How many lines of the data contain the string "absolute"? Write the number and nothing more.

+ + + +

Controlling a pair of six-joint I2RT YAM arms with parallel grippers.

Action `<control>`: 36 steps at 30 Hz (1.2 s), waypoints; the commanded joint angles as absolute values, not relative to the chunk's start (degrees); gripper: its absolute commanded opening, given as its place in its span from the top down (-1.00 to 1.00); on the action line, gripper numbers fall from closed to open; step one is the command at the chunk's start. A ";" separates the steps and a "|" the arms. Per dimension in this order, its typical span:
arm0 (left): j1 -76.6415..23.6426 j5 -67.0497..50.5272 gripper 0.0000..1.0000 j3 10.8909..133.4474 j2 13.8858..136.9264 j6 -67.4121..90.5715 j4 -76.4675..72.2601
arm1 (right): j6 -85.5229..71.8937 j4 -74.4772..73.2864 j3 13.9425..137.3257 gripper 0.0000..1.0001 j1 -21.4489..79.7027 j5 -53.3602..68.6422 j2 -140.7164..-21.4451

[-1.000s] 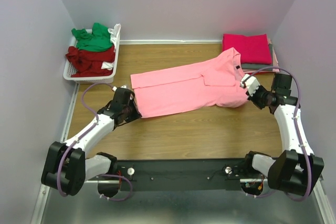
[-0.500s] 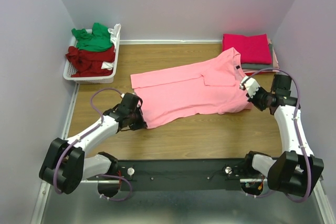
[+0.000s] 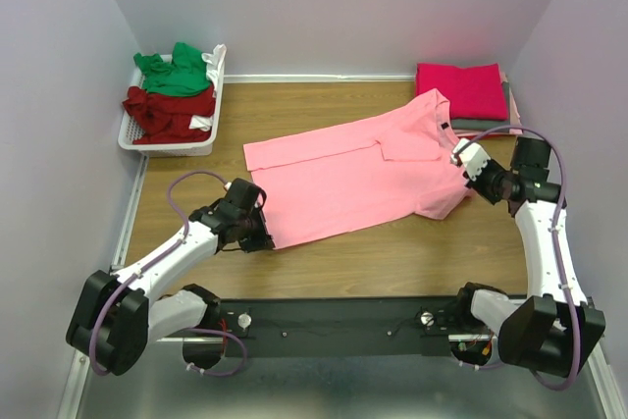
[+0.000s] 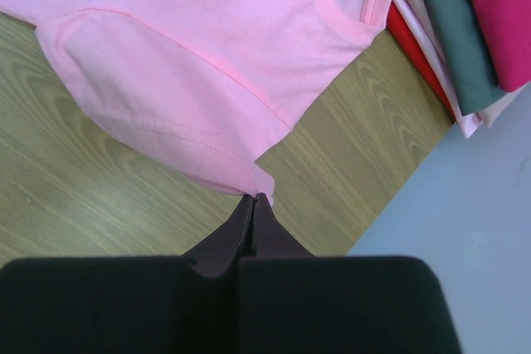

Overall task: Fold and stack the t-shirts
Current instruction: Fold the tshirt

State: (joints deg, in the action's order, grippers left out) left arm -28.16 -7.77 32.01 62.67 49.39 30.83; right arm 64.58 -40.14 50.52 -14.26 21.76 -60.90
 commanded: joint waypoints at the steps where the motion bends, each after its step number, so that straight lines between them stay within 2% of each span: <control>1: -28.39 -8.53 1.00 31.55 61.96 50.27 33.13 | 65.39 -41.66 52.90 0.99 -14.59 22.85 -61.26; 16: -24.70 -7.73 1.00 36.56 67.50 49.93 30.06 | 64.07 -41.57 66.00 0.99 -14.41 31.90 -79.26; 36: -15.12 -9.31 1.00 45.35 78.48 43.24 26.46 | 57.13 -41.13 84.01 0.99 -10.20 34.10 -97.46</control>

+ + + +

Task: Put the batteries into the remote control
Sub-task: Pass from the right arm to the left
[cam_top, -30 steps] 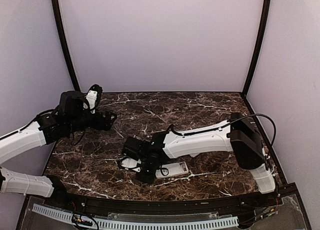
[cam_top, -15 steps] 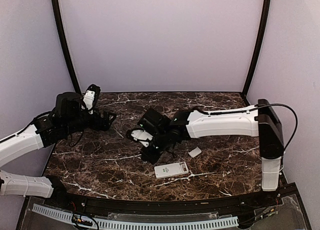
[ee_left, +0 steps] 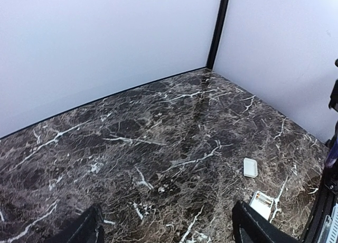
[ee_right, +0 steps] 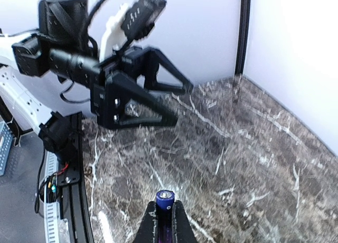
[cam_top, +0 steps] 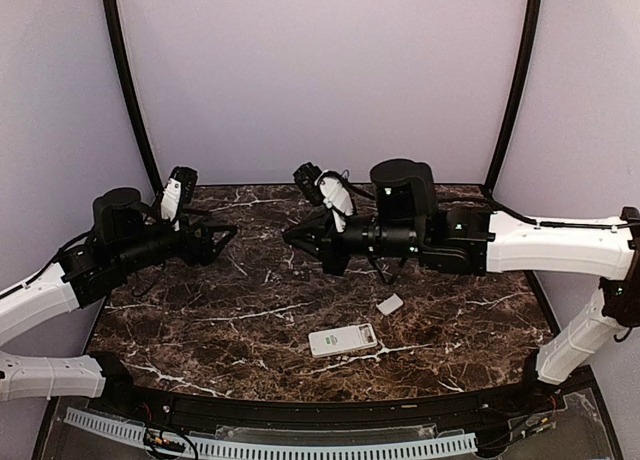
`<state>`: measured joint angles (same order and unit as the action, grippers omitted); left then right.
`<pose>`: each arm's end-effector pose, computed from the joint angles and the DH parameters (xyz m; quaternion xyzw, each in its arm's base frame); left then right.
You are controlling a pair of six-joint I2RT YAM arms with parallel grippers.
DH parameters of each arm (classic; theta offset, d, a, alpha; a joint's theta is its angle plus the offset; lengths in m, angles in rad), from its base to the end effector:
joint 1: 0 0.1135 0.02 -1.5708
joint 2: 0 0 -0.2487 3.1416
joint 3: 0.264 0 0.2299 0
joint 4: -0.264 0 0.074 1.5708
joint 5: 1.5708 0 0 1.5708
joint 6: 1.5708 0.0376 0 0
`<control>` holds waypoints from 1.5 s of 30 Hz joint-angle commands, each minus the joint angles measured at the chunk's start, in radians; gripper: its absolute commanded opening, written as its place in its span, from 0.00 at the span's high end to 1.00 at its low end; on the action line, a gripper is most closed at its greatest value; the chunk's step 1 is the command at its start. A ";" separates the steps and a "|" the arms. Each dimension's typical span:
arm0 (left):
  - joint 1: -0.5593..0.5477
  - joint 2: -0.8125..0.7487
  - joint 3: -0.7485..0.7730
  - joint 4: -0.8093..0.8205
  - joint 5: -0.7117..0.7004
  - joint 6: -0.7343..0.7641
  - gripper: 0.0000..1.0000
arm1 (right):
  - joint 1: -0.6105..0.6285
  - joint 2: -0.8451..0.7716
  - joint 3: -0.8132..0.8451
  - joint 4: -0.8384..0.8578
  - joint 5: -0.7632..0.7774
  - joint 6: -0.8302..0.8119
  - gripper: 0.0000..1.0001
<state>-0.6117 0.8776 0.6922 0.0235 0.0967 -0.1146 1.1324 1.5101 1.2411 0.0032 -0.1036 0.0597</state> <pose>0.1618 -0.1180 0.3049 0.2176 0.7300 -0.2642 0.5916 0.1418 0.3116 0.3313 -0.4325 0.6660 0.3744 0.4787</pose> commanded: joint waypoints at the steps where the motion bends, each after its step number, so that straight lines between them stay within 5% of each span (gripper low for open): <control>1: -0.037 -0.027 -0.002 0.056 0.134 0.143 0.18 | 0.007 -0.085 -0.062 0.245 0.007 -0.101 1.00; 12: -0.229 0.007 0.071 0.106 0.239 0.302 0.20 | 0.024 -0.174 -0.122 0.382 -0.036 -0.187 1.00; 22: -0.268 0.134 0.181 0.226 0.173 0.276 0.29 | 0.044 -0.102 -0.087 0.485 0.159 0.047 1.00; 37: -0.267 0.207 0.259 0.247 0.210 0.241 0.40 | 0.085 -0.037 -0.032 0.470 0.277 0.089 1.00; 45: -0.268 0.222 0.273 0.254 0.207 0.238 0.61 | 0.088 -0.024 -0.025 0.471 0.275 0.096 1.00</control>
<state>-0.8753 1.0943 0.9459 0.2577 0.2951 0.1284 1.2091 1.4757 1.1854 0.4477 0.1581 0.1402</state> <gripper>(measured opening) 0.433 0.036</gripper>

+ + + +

** Answer box **
2